Street Sweeper Social Club (Boots Riley) by Preach Jacobs @ Vapors Magazine


Street Sweeper Social Club (Boots Riley) by Preach Jacobs
Words by Preach Jacobs
Photo by Jorge Peniche

Rap music seems to have lost its balls. Rappers have traded the ‘fight-the-power’ creed of the late 80s for a flashy, light-hearted approach to the music that was born to rebel. Thankfully, for about a decade and a half, Boots Riley has been going against that grain and doing more than just ‘sticking it to the man’. Now, he’s collaborating with like-minded guitarist Tom Morello of Rage Against the Machine fame to form the Street Sweepers Social Club. One of rap’s most intriguing voices sat down with me. Here’s what he had to say:

Being that rap music isn’t as politically charged as it once was, how do you feel about the climate now compared to when you started? Where do you feel that you fit in?
When ‘Kill My Landlord’ came out in ’93 all of these clubs that are doing hip-hop now weren’t doing that. They were doing rock. We had a video that was number two on BET and couldn’t get a tour going. Booking agents didn’t have the connections to get touring around the country. Rap was always thought to be be bought by white kids but attended mostly by people of color. Back then rap shows got shut down before they happened, because they thought it would be too violent.
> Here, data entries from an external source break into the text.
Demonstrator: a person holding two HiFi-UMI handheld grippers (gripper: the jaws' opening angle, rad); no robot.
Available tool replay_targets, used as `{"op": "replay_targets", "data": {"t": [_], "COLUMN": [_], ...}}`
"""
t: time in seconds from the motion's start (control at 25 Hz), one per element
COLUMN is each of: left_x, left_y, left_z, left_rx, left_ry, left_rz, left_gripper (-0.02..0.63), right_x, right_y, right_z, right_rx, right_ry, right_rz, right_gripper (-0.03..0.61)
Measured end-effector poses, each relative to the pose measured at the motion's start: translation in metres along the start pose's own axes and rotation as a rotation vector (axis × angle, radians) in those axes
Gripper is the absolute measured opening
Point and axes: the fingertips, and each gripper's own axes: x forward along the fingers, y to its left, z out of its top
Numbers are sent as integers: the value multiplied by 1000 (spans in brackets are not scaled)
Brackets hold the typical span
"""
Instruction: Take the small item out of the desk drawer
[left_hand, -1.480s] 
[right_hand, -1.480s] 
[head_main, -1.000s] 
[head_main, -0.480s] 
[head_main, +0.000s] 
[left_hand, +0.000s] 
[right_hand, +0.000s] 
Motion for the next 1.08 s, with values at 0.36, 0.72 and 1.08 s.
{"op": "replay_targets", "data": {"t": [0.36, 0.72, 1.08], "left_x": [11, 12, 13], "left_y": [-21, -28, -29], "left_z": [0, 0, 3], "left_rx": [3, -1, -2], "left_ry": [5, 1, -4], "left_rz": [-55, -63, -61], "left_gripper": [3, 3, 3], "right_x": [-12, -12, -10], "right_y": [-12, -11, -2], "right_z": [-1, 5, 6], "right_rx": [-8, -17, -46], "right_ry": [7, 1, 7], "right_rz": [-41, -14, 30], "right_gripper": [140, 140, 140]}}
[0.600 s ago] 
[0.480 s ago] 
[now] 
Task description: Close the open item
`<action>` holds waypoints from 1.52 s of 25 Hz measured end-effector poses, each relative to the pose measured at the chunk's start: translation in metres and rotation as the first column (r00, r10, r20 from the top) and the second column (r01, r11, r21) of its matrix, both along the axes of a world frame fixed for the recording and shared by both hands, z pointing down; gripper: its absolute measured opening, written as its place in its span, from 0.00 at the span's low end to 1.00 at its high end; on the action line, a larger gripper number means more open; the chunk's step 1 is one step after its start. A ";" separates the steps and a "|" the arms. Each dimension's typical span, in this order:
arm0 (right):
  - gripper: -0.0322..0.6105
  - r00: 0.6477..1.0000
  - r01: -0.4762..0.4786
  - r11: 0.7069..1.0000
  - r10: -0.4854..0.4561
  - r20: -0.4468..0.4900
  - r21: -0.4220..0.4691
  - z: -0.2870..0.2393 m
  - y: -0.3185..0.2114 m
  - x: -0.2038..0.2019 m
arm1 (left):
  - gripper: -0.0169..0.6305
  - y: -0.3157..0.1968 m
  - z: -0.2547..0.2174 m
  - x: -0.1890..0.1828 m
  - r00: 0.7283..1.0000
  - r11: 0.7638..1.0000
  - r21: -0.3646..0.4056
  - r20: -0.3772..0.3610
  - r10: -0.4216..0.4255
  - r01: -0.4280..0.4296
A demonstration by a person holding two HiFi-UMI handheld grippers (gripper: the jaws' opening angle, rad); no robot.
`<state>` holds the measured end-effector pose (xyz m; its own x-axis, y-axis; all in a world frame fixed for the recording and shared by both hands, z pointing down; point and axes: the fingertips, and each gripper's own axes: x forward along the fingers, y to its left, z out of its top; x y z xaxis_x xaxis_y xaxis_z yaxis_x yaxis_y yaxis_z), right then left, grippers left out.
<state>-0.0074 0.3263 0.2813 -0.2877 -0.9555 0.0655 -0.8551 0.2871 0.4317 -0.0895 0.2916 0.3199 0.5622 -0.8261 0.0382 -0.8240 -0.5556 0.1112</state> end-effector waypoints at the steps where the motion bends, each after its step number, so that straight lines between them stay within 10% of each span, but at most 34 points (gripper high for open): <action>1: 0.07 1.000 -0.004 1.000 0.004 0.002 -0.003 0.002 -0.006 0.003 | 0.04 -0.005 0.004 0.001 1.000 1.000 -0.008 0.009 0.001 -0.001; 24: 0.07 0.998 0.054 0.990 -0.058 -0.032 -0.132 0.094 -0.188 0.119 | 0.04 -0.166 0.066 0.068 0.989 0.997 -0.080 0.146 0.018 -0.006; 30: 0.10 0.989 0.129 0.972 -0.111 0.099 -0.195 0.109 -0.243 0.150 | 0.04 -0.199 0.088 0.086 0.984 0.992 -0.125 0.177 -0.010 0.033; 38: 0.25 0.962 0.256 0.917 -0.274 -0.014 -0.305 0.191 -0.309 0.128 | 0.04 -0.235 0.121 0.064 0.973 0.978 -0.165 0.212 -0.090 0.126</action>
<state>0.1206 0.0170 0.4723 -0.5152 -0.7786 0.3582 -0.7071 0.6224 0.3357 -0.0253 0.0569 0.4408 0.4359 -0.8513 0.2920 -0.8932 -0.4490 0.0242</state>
Did you feel uncomfortable that this black music was purchased mostly by white suburbia?
It was always known, even in the late 80s, that people buying hip-hop were white kids. The difference was that white people were scared to come to the shows. The white kids that came were the ones that would hang with the black crowd. Now, white kids can come to these shows and not know any black people. That’s how you can do 150 shows a year as a hip-hop artist now.

How do you feel today’s politics affect your music now? Things like Iran’s outcry with the election etc.

People are in a position where they’re stressed out. They have a hard time paying their bills, hard time keeping a roof over their heads etc. Naturally people want music to talk about the struggle that they’re going through. Stuff that’s considered political, hip-hop isn’t addressing that stuff. Artists are talking about money and people can’t relate to it; there needs to be a movement with artists addressing our problems. One thing that’s interesting about Iran is how when they felt the election was stolen, people were out in the streets. That didn’t’ happen here. The people wanted radical change, and when they’ve gotten to that point that they may get killed but they’ll be out in the streets to make it happen. Here we think we’re so free that we don’t have to worry about that.

Tell me about Street Sweeper Social Club and how did you end up working with Tom Morello?

Over the years The Coup’s live show was a rock show instead of a hip-hop show. Tom hit me out of the blue and told me he wanted me to join his ‘Tell Them The Truth Tour’ in the fall of ’03. We would play together and do stuff on stage together at his ‘Night Watchman’ shows. The one night he took me to dinner and said, “We’re in a band. It’s called Street Sweeper Social Club.” He didn’t even ask me. He just gave me a cassette with 26 riffs and told me to start writing. I didn’t give him an answer; I told him I wouldn’t answer him until we sell 30 million.